One other looming problem springs to mind, the over emphasis on tertiary education in so-called 'professional' occupations. The impending lack of skilled tradesmen means there will soon be some wealthy plumbers and builders living better than mass-produced lawyers and stockbrokers (graphic designers, ESOL teachers are probably the worst cases)

Rich said...

But is the answer to the skills mismatch to limit access to higher education, thus forcing people into non-graduate careers, or to encourage industries that require highly skilled people to expand in NZ?

I think the latter is likely to be more popular, as well as helping make NZ a better place to live in the long term.

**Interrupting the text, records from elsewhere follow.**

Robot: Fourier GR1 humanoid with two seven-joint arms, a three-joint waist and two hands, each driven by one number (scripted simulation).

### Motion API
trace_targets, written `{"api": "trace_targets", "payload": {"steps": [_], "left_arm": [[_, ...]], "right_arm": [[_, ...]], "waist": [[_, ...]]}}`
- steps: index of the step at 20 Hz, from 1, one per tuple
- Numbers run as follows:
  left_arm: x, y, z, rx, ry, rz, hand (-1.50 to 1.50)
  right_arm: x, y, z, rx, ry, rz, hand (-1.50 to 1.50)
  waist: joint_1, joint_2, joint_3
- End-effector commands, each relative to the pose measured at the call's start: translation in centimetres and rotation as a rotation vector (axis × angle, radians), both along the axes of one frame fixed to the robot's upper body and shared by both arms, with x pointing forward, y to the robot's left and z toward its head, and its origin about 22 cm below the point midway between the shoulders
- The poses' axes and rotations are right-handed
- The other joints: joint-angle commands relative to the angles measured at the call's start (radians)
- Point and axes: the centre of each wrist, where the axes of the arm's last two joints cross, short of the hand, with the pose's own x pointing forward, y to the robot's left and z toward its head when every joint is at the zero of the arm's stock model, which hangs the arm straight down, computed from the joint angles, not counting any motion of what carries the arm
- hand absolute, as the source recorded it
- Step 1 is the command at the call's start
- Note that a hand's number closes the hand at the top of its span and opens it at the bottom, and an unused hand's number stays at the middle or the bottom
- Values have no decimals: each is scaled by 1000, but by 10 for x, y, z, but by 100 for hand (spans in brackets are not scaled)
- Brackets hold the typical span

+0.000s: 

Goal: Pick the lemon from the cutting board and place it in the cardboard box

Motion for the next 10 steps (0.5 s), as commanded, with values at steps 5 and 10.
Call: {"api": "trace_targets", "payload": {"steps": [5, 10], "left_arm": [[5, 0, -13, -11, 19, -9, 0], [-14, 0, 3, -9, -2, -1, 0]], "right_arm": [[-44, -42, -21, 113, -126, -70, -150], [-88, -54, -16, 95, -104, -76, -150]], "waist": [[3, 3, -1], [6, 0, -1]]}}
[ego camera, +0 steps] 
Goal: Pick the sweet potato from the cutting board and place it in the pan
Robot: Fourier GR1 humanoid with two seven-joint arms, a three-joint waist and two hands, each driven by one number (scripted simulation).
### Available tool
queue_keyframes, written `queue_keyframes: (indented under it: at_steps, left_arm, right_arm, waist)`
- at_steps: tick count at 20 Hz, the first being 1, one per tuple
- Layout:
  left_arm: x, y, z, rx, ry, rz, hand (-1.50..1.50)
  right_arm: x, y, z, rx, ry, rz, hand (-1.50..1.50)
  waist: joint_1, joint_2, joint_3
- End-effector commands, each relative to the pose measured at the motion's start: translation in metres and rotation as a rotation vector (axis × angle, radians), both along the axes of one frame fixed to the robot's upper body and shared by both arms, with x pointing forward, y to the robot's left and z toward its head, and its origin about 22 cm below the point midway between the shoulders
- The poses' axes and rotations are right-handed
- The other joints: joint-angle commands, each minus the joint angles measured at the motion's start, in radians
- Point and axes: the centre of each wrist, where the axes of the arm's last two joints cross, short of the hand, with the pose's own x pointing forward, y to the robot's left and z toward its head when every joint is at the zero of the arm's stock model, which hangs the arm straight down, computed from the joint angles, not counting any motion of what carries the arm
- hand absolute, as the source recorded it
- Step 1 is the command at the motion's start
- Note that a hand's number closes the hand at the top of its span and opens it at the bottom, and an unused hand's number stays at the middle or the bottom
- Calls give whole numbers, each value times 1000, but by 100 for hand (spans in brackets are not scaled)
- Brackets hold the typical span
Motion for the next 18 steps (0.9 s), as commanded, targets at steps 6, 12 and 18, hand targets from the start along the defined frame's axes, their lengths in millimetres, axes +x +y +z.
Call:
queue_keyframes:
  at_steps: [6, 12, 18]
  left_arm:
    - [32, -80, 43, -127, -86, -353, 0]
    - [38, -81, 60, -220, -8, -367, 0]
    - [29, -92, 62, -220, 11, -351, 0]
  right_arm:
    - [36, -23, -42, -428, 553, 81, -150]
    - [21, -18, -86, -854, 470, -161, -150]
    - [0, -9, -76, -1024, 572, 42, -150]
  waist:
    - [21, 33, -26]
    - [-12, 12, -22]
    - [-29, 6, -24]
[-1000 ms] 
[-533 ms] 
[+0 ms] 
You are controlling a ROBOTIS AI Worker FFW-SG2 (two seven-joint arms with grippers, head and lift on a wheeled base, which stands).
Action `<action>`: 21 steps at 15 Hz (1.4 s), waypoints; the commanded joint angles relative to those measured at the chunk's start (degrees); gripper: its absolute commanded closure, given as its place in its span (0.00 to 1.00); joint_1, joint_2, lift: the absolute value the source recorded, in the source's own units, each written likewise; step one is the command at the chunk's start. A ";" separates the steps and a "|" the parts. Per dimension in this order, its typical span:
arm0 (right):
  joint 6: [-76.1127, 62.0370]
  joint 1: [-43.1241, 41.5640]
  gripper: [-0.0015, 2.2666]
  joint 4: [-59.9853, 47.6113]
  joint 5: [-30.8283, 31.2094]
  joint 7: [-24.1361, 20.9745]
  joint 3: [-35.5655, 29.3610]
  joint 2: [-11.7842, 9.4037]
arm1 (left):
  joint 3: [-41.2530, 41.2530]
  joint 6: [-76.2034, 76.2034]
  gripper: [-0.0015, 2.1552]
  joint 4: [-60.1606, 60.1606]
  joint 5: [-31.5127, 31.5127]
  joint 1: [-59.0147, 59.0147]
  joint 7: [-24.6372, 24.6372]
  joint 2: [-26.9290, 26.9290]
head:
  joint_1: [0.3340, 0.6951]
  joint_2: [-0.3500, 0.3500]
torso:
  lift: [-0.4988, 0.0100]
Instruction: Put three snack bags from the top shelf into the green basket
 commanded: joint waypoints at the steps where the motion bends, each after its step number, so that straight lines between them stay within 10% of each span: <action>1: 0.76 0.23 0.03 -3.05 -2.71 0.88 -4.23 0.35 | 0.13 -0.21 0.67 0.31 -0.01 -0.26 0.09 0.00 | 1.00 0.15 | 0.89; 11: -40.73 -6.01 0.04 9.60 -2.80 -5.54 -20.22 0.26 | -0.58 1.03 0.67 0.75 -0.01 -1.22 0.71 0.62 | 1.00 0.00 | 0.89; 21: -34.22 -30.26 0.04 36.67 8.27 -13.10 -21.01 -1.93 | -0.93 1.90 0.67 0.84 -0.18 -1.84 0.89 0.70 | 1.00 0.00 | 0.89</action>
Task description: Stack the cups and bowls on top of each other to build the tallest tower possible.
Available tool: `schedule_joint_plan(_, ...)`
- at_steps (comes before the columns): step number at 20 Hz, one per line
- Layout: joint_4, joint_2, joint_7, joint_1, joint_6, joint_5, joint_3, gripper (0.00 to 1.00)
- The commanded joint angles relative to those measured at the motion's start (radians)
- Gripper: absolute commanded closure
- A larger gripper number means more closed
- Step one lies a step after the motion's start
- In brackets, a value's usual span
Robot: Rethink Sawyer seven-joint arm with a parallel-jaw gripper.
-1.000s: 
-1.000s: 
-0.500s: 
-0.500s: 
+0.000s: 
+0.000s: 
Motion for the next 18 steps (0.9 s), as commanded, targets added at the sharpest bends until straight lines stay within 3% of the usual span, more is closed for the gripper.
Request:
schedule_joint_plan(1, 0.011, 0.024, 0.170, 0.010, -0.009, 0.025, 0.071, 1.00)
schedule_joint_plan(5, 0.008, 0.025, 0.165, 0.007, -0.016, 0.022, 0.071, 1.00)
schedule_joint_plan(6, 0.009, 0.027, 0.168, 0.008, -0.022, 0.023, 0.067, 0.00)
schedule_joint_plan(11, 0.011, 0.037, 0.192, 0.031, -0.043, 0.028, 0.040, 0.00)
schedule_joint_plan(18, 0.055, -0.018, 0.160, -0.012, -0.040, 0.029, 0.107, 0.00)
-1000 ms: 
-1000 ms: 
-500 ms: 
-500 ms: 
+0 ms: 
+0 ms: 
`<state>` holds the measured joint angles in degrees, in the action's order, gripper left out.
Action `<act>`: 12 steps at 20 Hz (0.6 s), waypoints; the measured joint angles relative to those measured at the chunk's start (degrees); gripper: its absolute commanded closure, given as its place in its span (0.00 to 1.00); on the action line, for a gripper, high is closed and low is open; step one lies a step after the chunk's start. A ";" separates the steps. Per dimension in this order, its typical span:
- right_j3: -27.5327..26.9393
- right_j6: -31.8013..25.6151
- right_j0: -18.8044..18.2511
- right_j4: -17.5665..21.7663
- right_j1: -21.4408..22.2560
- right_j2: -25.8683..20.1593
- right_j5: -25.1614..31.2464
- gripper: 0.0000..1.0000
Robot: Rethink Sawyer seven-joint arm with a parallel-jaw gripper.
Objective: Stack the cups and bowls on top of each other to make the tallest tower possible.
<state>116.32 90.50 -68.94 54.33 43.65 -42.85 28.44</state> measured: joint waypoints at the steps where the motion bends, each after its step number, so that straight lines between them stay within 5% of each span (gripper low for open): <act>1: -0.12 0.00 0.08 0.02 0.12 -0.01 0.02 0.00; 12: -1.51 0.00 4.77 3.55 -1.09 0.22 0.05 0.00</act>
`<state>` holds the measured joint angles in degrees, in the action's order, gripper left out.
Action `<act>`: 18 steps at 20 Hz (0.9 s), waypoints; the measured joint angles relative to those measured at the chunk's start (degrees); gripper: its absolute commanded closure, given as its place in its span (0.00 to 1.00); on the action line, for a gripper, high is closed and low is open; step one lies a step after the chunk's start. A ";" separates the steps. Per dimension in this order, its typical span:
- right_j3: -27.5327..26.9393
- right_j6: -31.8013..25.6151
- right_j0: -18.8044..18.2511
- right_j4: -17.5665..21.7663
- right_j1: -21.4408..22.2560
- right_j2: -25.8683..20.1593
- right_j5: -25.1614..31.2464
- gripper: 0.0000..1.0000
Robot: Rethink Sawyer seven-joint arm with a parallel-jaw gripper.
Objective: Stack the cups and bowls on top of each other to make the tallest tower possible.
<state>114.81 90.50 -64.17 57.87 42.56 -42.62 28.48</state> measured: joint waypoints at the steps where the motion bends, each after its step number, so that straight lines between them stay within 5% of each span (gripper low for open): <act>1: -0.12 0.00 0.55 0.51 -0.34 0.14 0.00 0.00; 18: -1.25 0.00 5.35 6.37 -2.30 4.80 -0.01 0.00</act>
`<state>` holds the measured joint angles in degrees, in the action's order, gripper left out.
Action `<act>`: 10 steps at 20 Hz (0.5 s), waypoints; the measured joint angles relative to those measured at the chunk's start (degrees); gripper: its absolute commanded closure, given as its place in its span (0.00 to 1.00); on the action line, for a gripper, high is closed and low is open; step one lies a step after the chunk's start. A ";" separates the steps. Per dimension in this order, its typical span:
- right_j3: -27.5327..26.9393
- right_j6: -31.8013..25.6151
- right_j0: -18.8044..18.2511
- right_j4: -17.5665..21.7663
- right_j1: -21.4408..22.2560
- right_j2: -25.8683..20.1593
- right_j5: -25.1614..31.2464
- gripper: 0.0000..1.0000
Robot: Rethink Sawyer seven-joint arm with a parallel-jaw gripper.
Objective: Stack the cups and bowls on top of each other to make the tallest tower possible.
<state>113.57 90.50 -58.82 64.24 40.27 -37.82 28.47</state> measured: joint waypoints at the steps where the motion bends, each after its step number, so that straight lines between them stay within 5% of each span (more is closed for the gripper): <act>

There is probably a case to make higher education institutions provide better information on the employment outcomes for their students. A lot of claims by HE institutions seem to be a bit far-fetched: "I did business studies at the University of Piha and now I'm the CEO of a major global corporation at the age of 21."

Anonymous said...

I know what monetary policy is, its just that in that context I was writing on Gov't policies on inflation rather than the alteration of interest rates as the policies on inflation were at the expense of the unemployed. Brash did not care about the dignity of unemployed as that problem was secondary to inflation- as well as interest rates, the value of the dollar and the level of the salary of the governor of the Reserve Bank.
Whats the bet the Brash version of increasing productivity is workfare, and time limits for benefits?